What to produce: Go line by line through the entries and show those that hold the string "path".

Records shown:
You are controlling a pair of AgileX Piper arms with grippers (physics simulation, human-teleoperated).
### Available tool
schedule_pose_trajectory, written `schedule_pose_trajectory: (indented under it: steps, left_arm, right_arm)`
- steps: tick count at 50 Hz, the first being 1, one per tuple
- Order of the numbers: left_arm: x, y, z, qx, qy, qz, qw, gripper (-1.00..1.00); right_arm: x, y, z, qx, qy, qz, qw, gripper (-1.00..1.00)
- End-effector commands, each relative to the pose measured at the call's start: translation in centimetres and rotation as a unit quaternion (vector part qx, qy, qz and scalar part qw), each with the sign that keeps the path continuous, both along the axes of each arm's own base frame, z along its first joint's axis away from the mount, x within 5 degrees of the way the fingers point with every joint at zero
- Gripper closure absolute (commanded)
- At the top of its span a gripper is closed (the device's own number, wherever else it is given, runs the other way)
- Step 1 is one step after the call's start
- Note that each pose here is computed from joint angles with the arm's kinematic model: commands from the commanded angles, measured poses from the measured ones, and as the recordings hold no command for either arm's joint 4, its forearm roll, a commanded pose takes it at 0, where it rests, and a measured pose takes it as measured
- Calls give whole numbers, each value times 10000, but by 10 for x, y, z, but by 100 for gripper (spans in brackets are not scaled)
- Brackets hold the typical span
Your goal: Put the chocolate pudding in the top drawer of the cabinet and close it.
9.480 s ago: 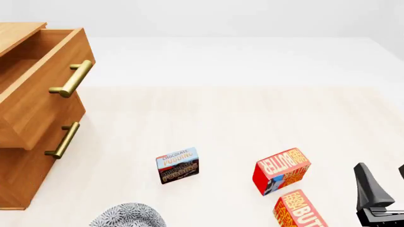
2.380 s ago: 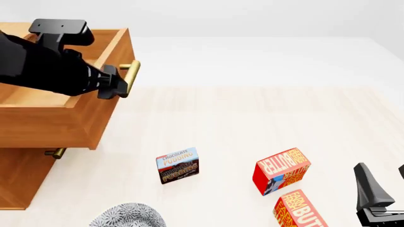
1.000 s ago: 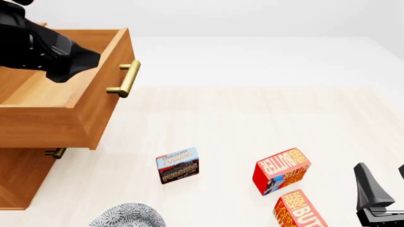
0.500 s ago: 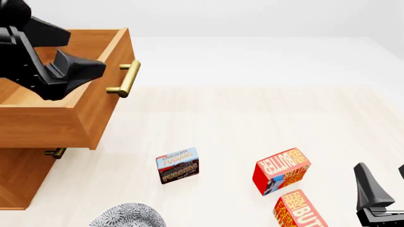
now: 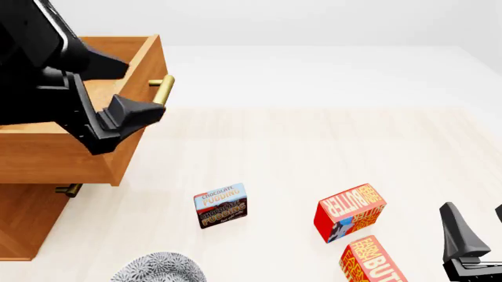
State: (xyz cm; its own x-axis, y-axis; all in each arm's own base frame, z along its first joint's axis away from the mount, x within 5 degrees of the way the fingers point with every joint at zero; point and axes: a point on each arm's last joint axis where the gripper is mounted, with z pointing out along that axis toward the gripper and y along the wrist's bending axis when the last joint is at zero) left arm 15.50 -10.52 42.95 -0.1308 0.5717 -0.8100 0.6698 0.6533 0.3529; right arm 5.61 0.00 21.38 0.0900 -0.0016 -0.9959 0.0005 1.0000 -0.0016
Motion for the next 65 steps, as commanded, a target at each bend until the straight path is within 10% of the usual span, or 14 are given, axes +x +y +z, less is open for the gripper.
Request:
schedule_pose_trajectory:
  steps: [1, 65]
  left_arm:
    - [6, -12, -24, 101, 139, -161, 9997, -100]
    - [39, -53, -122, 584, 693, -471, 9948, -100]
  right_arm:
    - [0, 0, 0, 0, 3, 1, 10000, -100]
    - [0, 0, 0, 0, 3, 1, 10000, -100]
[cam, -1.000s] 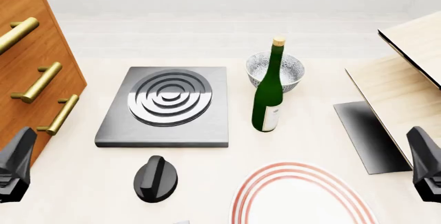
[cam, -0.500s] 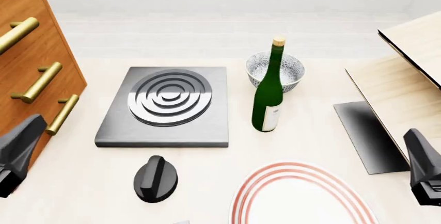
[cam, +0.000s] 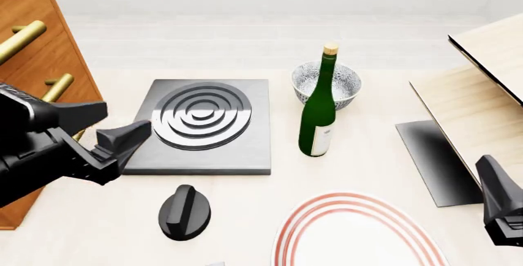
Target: Turn on the stove.
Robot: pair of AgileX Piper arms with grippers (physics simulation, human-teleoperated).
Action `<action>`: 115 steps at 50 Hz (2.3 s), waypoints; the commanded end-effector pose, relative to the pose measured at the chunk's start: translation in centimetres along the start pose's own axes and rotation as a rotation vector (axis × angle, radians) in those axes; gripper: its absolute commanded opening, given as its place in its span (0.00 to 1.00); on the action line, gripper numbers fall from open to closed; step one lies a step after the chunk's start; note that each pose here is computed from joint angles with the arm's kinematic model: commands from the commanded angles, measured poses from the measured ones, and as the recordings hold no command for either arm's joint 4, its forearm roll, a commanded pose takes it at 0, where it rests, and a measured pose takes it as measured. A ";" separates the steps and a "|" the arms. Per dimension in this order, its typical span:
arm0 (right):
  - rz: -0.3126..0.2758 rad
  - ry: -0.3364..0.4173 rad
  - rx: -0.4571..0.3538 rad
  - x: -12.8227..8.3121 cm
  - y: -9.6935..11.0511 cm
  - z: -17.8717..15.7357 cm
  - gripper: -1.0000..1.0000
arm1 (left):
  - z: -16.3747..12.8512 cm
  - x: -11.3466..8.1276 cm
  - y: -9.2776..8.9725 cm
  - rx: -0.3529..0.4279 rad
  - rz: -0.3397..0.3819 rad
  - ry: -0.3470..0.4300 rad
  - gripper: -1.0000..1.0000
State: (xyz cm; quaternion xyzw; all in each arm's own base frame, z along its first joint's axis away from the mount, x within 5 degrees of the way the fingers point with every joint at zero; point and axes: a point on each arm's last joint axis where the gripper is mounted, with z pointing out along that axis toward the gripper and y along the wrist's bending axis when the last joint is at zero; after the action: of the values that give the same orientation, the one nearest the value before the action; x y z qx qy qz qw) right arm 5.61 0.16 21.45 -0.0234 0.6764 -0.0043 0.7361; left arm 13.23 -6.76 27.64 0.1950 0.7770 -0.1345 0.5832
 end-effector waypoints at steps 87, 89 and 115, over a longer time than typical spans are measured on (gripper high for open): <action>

Answer space:
- End-effector commands, each relative to the pose measured at the call's start: translation in centimetres and rotation as a unit quaternion (vector part qx, qy, qz and scalar part qw), each with the sign that keeps the path continuous, both along the axes of each arm's own base frame, z along its first joint's axis away from the mount, x within 5 degrees of the way the fingers point with every joint at zero
Motion for the next 65 steps, as commanded, a target at each bend until the straight path is within 10% of the usual span, or 14 are given, axes +x +y +z, less is open for the gripper.

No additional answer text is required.